Ciputra mengakui stok filmnya lebih banyak untuk orang dewasa. “Hanya sayang bahwa film anak-anak sangat kurang,” kata Ciputra dikutip Djaja. Tapi itu tak mengurangi minat orang-orang bermobil datang ke teater kendara. Ada keluarga membawa anak-anak meski film yang diputar tak khusus untuk anak-anak.
Baca juga: Film Anak Riwayatmu Dulu
Bagi Pembangunan Jaya, kedatangan keluarga ke teater kendara bagus untuk menguatkan kesan Ancol sebagai tempat rekreasi keluarga. Bukan hanya tempat muda-mudi pacaran. Dengan begitu, orang-orang pun tak sungkan datang ke Ancol dan teater kendara.
“Dibangunnya bioskop terbuka drive-in di Ancol makin menambah arus pengunjung ke Ancol,” kata Bondan Winarno. Ini berarti keuntungan untuk Pembangunan Jaya sebagai pengelola kawasan rekreasi Ancol.
Selama hampir 20 tahun teater kendara menarik orang-orang bermobil. Ia juga menghasilkan pendapatan Rp40 juta per tahun bagi Pembangunan Jaya. Tapi Ciputra menghitung pendapatan itu masih rendah. “Dibanding luas tanah yang ada penghasilan sebesar itu tak sebanding lagi,” kata Ciputra dalam Warta Ekonomi, 4 Desember 1989.
Baca juga: Sang Konglomerat dan Pelukis Rakyat
Menyiasati kondisi itu, Ciputra membuat strategi baru. Teater kendara dibuka untuk konser musik. Di tempat inilah Stevie Wonder, musisi tunanetra kesohor, menggelar konser pada 21 Mei 1988. "Malam ini kita semua keluarga. Drive-in adalah rumah kita. Kita bergembira. Pak polisi juga bergembira," begitu Stevie membuka konsernya.
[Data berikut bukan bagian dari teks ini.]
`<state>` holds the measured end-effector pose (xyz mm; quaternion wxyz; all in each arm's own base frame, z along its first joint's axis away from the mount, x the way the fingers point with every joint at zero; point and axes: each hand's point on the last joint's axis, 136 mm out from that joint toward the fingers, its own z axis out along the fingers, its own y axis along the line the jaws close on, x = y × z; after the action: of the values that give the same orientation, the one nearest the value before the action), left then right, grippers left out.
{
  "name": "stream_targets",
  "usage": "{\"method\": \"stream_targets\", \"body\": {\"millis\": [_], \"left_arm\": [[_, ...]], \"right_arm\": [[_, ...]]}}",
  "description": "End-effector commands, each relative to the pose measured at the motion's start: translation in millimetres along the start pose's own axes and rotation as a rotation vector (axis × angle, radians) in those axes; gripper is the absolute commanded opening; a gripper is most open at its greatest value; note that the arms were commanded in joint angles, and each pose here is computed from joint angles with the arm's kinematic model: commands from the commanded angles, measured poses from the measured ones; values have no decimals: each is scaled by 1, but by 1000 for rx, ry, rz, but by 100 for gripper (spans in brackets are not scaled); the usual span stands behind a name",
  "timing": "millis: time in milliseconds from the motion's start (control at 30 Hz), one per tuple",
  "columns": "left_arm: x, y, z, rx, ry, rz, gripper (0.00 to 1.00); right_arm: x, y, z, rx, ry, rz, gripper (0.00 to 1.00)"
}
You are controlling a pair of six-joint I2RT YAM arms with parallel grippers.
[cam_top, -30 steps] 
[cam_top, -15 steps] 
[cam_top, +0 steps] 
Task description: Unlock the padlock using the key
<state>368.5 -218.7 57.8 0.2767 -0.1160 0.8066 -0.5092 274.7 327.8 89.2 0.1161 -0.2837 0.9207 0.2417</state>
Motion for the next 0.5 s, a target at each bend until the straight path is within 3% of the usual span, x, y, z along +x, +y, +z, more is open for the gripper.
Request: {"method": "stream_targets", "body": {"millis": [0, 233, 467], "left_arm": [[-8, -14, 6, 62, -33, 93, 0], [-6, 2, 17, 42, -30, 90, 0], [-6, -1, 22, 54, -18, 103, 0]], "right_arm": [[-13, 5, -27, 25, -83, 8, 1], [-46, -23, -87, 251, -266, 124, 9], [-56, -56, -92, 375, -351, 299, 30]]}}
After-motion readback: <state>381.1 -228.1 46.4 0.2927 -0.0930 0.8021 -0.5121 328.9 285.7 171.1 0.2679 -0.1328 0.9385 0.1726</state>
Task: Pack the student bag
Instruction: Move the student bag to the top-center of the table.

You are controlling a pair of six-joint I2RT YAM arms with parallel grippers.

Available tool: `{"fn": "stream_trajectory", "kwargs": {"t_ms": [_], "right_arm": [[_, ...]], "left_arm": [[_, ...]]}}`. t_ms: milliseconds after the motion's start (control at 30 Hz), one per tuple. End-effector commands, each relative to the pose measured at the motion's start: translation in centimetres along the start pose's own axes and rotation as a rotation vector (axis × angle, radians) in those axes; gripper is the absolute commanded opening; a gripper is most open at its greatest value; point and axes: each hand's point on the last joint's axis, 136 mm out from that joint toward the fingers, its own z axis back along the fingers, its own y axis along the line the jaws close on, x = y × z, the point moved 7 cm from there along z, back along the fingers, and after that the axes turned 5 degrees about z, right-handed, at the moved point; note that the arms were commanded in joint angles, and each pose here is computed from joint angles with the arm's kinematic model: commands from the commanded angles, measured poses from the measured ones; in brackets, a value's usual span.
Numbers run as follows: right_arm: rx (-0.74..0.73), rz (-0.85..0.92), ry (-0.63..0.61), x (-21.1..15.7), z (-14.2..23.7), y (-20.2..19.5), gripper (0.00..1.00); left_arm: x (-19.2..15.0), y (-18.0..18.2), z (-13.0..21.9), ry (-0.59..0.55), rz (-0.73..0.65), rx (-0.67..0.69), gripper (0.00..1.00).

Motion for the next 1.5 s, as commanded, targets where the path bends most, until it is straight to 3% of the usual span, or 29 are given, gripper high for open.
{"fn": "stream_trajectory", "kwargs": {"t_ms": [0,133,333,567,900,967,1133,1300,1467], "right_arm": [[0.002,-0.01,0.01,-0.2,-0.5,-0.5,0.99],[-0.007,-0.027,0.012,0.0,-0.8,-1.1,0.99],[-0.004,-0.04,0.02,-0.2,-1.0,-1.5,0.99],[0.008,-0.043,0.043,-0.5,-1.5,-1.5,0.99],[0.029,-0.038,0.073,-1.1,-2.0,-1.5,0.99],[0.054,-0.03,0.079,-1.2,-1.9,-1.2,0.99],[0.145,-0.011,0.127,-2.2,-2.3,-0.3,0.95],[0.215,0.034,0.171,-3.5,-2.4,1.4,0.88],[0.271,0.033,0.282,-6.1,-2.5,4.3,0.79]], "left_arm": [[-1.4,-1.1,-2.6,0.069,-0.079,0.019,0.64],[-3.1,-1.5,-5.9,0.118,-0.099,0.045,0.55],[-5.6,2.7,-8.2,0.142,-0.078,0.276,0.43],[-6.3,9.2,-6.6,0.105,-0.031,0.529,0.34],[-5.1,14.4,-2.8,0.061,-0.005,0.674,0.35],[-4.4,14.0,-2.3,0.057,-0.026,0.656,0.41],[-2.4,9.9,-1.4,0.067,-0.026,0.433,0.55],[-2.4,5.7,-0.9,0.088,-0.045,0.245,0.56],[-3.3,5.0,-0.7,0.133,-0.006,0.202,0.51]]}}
Kemudian mengalunlah lagu-lagu Stevie Wonder. Dia mendedikasikan lagu "I Just Called to Say I Love You" dan "It's Wrong" untuk melawan politik apartheid di Afrika Selatan dan mendukung Nelson Mandela, tokoh penentang apartheid. Dari teater kendara, dia sebarkan cinta, perdamaian, dan persatuan kepada 20.000 penonton.
Tapi strategi menggelar konser musik di teater kendara tetap tak mengerek pendapatannya. Masa jaya teater kendara berakhir pada awal 1990-an. Ciputra menutupnya, mengubah total rupanya menjadi pusat belanja busana berbahan denim atau jeans, Cahaya Jeans Centre. “Trend dunia yang ada saat ini ialah berekreasi sambil belanja, dan belanja sambil berekreasi,” ungkap Ciputra.
Tak ada lagi teater kendara "rumah kita". Hanya kenangan akan Ciputra, muda-mudi menggoyangkan mobil dari dalam, dan lantunan suara khas Stevie Wonder yang melekat abadi.